ACTION ITEM:
What you give back should be exactly the opening lines of the data, ending with the line that contains "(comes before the" and including it.

::: DATA SHOWN :::

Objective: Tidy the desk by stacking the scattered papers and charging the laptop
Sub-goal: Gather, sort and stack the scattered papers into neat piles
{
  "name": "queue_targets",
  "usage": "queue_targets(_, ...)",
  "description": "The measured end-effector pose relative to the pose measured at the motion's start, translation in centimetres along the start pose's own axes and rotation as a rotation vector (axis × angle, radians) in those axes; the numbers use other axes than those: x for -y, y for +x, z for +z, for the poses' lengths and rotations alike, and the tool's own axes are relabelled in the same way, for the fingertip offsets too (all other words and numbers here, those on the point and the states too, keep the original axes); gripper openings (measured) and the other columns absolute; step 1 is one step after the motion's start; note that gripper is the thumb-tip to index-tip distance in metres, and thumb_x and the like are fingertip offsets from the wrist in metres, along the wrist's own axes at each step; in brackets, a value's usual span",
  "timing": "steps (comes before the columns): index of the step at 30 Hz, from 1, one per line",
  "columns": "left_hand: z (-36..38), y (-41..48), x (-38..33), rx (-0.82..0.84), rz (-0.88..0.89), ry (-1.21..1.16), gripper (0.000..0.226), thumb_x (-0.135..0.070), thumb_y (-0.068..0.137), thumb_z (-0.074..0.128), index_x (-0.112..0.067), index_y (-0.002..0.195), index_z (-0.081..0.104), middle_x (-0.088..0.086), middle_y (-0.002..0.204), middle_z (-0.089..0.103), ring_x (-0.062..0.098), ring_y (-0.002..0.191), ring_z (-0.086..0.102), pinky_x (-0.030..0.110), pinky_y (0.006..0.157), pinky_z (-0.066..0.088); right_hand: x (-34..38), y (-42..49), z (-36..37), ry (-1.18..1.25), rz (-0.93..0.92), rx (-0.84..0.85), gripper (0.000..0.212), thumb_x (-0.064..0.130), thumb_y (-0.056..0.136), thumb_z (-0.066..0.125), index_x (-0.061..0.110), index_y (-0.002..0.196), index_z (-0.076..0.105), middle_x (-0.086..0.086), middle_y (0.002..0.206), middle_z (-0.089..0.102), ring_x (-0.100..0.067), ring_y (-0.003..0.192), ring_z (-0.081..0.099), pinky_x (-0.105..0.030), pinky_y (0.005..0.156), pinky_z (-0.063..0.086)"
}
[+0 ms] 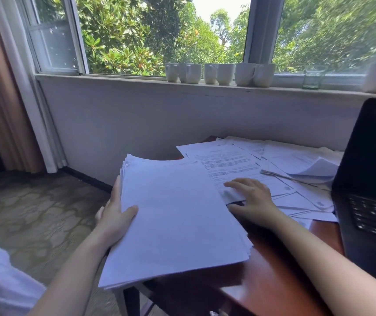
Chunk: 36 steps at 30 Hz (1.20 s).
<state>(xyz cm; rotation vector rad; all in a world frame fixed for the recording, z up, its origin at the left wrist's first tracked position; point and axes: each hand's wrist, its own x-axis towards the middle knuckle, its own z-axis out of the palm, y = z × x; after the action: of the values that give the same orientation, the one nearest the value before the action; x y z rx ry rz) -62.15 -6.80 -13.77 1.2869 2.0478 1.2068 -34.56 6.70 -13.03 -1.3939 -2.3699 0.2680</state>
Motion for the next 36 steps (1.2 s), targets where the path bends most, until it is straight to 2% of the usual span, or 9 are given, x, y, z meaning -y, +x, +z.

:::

RESPONSE BOX:
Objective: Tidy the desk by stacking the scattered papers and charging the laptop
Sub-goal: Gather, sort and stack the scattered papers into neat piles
{
  "name": "queue_targets",
  "usage": "queue_targets(_, ...)",
  "description": "The measured end-effector pose relative to the pose measured at the motion's start, translation in centimetres along the start pose's own axes and rotation as a rotation vector (axis × angle, radians) in those axes; the numbers use other axes than those: x for -y, y for +x, z for +z, for the poses' lengths and rotations alike, and the tool's own axes are relabelled in the same way, for the fingertip offsets too (all other words and numbers here, those on the point and the states too, keep the original axes); gripper openings (measured) and the other columns absolute; step 1 is one step after the motion's start; note that gripper is the thumb-tip to index-tip distance in metres, and thumb_x and the like are fingertip offsets from the wrist in metres, along the wrist's own axes at each step; in brackets, a value's usual span",
  "timing": "steps (comes before the columns): index of the step at 30 Hz, from 1, one per line",

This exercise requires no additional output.